Related: CPI inflation report sparks Fed interest rate cut bets

“The rest of the crew sounded more or less pragmatic, at best, or uncertain at worst,” said Guilfoyle, whose career began on the New York Stock Exchange floor in the 1980s.  

“Really only Philadelphia’s Patrick Harker came off as decisively dovish,” he added. “Philadelphia, for that matter, does not vote this year, and Harker will retire after the June meeting. … So really, who cares?”

Harker had said officials were on track to lower interest rates this year, but the exact timing will depend on what happens with the economy.

Bank of America revamps Fed interest rate forecast for 2025

Bank of America Securities economists have been surveying the interest rate scene and have changed their stance. 

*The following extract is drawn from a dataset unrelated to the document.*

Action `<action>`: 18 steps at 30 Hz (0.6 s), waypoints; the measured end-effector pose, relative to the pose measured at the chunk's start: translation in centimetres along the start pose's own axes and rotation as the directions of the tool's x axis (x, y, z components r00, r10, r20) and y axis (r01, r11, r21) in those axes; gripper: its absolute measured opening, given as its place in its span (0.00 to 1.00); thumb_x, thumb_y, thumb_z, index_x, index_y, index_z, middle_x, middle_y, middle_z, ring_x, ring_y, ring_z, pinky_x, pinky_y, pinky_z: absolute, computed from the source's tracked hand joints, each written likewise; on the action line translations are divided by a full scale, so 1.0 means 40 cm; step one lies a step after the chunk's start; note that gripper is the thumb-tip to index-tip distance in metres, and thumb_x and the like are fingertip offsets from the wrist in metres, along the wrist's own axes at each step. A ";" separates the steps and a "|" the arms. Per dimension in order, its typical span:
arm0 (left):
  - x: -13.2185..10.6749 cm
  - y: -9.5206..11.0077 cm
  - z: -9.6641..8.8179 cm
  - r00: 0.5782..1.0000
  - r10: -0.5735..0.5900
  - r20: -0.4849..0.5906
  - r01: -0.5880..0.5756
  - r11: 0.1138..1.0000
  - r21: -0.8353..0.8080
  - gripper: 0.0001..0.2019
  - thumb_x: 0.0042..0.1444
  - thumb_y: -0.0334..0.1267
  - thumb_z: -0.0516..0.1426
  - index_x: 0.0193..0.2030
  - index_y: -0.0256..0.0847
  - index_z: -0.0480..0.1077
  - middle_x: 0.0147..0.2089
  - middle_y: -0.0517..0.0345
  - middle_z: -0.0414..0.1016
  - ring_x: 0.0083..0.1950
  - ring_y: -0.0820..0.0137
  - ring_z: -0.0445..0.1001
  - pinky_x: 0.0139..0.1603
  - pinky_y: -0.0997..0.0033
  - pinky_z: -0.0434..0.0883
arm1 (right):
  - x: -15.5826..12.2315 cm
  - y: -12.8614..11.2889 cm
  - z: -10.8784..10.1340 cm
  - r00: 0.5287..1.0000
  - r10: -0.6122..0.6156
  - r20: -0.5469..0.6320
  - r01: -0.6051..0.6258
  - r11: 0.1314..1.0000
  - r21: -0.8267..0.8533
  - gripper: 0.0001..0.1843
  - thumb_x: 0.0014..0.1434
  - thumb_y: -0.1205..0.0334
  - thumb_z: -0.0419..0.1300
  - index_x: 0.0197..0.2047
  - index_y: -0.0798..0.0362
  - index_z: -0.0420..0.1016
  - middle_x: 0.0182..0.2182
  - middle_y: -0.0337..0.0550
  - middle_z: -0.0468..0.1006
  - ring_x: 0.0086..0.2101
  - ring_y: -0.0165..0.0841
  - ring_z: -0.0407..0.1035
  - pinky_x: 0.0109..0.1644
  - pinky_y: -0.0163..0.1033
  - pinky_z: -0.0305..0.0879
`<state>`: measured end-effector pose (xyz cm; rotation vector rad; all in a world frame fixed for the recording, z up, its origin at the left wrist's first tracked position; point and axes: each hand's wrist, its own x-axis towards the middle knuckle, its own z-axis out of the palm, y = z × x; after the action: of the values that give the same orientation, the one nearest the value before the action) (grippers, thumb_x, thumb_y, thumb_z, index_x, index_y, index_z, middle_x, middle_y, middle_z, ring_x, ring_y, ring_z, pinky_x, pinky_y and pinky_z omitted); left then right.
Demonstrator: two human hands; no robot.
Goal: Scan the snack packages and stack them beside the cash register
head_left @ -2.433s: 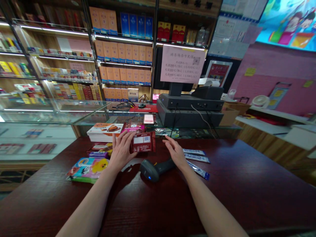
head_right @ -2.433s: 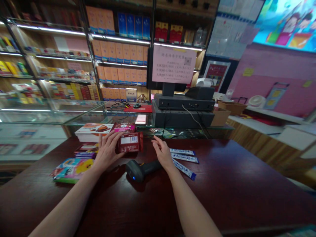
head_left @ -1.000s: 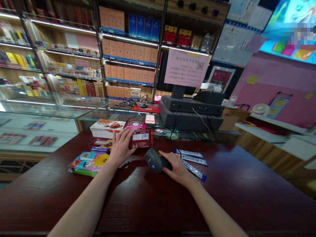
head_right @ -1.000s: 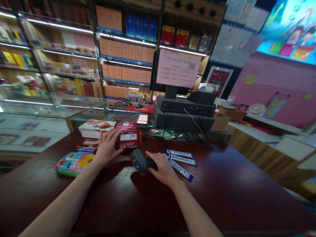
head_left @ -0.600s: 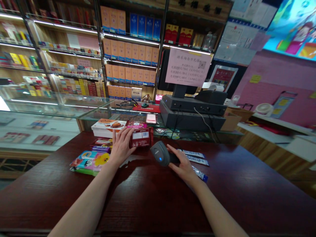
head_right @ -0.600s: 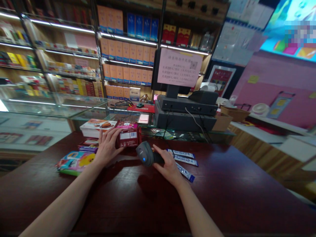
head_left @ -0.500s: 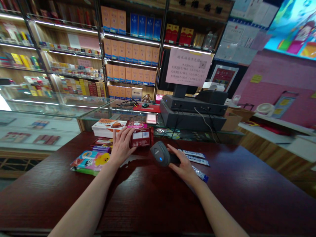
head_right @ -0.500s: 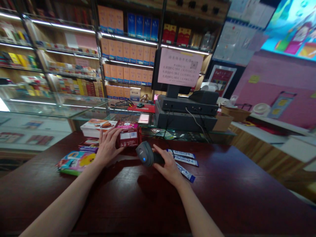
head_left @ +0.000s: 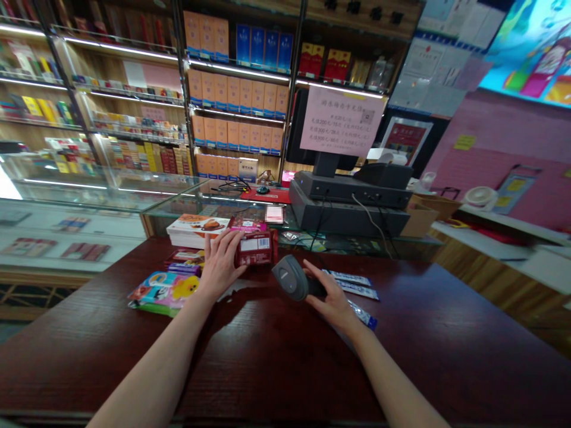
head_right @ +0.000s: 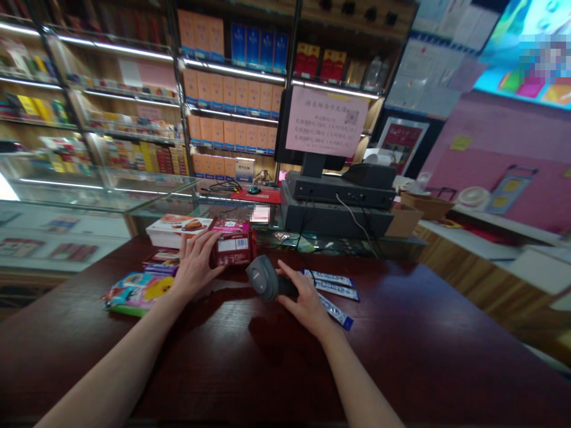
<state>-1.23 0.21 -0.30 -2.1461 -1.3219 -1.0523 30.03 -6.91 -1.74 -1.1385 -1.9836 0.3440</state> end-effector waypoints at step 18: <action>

After the stronger-than-expected U.S. Bureau of Labor Statistics jobs report last Friday, “our U.S. economists revised their Fed call and now expect no further cuts over the forecast horizon,” the investment firm said on Jan. 13. “They expect the Fed will now be on an extended hold and see risks for the next Fed move more skewed to a hike vs cut.

“Their logic: Inflation is above target and the Fed was primarily cutting to ensure a strong labor market, which has been met,” Bank of America added. “This means no further cuts needed.”

As a result, a group of analysts led by Mark Cabana said that B of A’s U.S. rates strategy team was revising its rate forecasts higher after the Fed-call change.

“We revise our forecasts higher by 50 basis points across our forecast horizon, consistent with the shift in Fed cutting trough,” the team said. 

B of A said its rate forecasts are slightly below the forwards but well above the consensus.

“We see risks to our forecast as balanced,” the firm said. “Rates can rise with further reduction of Fed cuts, rising odds of Fed hikes, or sharper U.S. Treasury securities supply-and-demand imbalance. Rates can also decline if slower growth or continued negative feedback from higher rates into risk assets.”